> **PROBLEM TO WORK ON**:
What you return must match the entries word for word, minus the pictures.

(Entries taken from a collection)
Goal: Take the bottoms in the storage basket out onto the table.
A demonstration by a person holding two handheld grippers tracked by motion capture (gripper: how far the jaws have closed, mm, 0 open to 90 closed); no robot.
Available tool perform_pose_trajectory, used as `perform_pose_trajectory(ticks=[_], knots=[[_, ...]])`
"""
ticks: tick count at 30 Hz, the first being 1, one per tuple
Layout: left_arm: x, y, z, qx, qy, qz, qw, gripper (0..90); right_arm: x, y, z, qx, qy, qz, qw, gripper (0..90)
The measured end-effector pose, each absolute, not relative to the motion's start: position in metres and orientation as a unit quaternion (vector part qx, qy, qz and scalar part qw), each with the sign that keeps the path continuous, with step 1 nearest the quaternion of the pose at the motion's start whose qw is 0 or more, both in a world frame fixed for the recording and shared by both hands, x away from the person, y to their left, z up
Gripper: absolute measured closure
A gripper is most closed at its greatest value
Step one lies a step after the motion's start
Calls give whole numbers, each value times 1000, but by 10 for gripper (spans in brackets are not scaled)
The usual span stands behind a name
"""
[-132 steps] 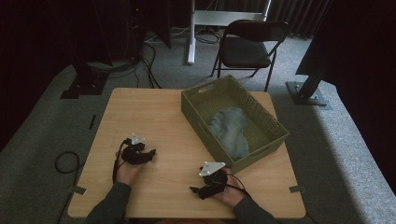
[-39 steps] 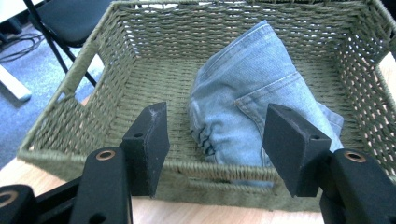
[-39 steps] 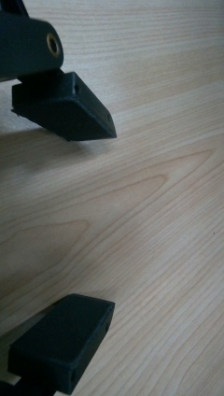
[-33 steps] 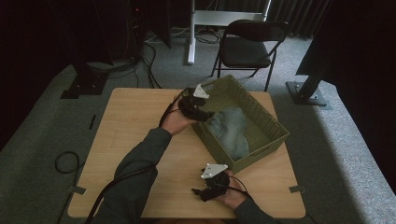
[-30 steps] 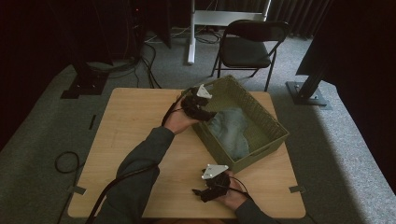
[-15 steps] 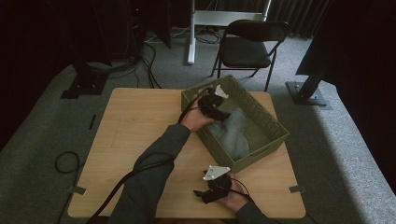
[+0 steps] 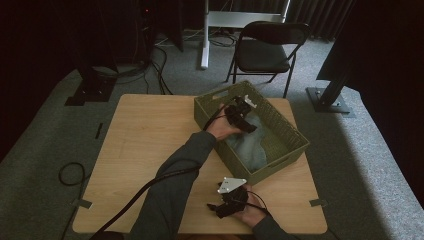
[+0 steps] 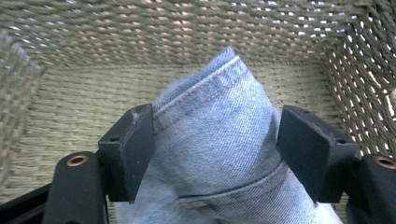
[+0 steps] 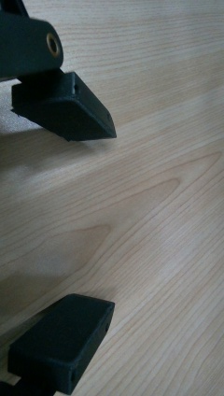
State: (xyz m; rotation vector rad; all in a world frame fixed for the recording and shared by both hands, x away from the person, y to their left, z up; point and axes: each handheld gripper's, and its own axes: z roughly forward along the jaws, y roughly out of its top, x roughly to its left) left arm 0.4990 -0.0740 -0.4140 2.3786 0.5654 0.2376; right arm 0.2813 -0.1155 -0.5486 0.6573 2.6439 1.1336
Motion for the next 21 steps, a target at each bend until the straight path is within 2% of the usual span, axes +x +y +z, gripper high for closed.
perform_pose_trajectory(ticks=[5, 8, 11, 13, 21], knots=[[498, -80, -419, 921, 213, 73, 319, 294, 281, -116, -549, 222, 892, 382, 95, 150], [496, -81, -421, 925, 209, 70, 309, 414, 281, -116, -549, 222, 892, 382, 95, 150], [493, -81, -421, 930, 199, 80, 300, 612, 281, -116, -549, 222, 892, 382, 95, 150], [492, -78, -420, 928, 200, 80, 303, 672, 281, -116, -549, 222, 892, 382, 95, 150], [496, -56, -406, 909, 230, 71, 340, 704, 281, -116, -549, 222, 892, 382, 95, 150]])
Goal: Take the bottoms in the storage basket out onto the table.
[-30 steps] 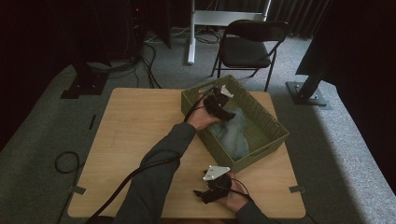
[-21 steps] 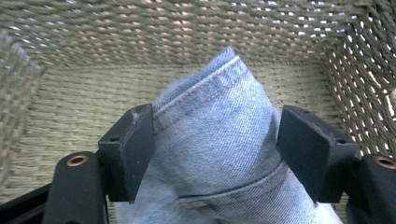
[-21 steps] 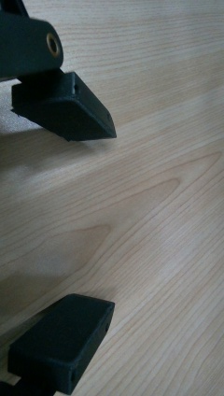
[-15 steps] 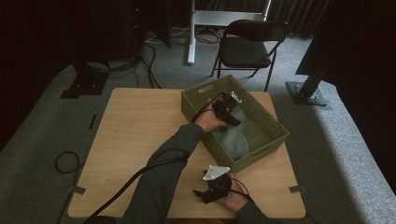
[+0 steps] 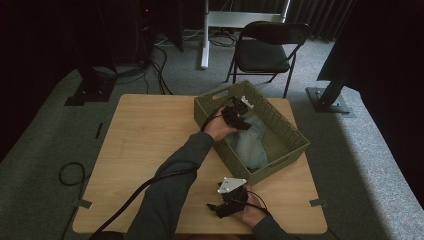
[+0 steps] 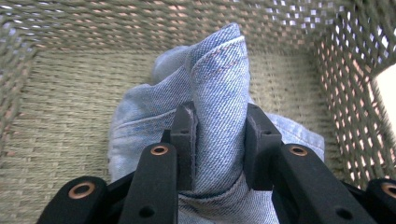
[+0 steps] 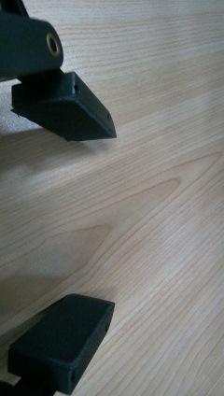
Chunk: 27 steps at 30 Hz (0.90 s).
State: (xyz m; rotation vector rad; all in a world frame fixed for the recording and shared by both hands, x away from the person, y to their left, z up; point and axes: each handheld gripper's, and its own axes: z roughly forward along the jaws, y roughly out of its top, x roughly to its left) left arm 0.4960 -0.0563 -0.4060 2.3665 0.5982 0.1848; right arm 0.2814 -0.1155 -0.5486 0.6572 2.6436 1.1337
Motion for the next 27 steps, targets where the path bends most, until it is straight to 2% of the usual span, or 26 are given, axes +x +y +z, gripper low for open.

> **TASK ANSWER**:
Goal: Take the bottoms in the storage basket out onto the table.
A demonstration by a person holding two handheld grippers tracked by motion capture (gripper: how far the jaws have closed, mm, 0 open to 90 closed); no robot.
Available tool perform_pose_trajectory, used as `perform_pose_trajectory(ticks=[_], knots=[[_, ...]])`
"""
ticks: tick count at 30 Hz, the first being 1, one per tuple
Layout: left_arm: x, y, z, qx, qy, qz, qw, gripper (0..90); right_arm: x, y, z, qx, qy, qz, qw, gripper (0..90)
The measured end-effector pose, each absolute, not relative to the motion's start: position in metres and orientation as a unit quaternion (vector part qx, qy, qz and scalar part qw), each with the sign that keeps the path continuous, with step 1 nearest the quaternion of the pose at the motion's start whose qw is 0 or more, both in a world frame fixed for the recording and shared by both hands, x away from the person, y to their left, z up
Gripper: absolute measured closure
A gripper is most closed at its greatest value
Step one lies a step after the motion's start
Calls give whole numbers, each value times 1000, but by 10 for gripper (spans in brackets are not scaled)
The usual span stands behind a name
"""
[-132 steps] 
[-39 steps] 
[-39 steps] 
[-33 steps] 
[-30 steps] 
[-15 steps] 
[+0 steps] 
[+0 steps] 
[+0 steps] 
State: (xyz m; rotation vector rad; all in a world frame fixed for the recording and shared by both hands, x away from the person, y to their left, z up; point and axes: each handheld gripper's, and its own axes: z roughly forward along the jaws, y roughly out of its top, x roughly to its left) left arm 0.4990 -0.0740 -0.4140 2.3786 0.5654 0.2376; right arm 0.2813 -0.1155 -0.5486 0.6573 2.6439 1.1336
Motion for the next 21 steps, a target at each bend until the straight path is within 2% of the usual span, axes +x +y +z, gripper high for closed.
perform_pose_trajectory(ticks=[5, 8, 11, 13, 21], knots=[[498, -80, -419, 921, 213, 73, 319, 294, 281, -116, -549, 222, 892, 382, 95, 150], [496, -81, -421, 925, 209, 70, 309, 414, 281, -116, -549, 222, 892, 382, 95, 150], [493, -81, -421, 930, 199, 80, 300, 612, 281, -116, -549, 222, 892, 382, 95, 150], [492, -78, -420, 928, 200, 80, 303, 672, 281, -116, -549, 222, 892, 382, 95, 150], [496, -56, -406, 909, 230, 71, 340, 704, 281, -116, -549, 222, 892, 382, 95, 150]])
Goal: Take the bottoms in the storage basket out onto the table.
[-30 steps] 
[-21 steps] 
[-21 steps] 
[-15 steps] 
[+0 steps] 
[+0 steps] 
[+0 steps] 
Chunk: 27 steps at 30 Hz (0.90 s).
State: (xyz m; rotation vector rad; all in a world frame fixed for the recording and shared by both hands, x away from the person, y to their left, z up; point and axes: each handheld gripper's, and its own axes: z roughly forward along the jaws, y roughly out of its top, x roughly to its left) left arm 0.4960 -0.0563 -0.4060 2.3665 0.5982 0.1848; right arm 0.2814 -0.1155 -0.5486 0.6572 2.6436 1.1337
Motion for the next 27 steps, targets where the path bends most, until it is straight to 2% of the usual span, or 26 are given, axes +x +y +z, gripper low for open.

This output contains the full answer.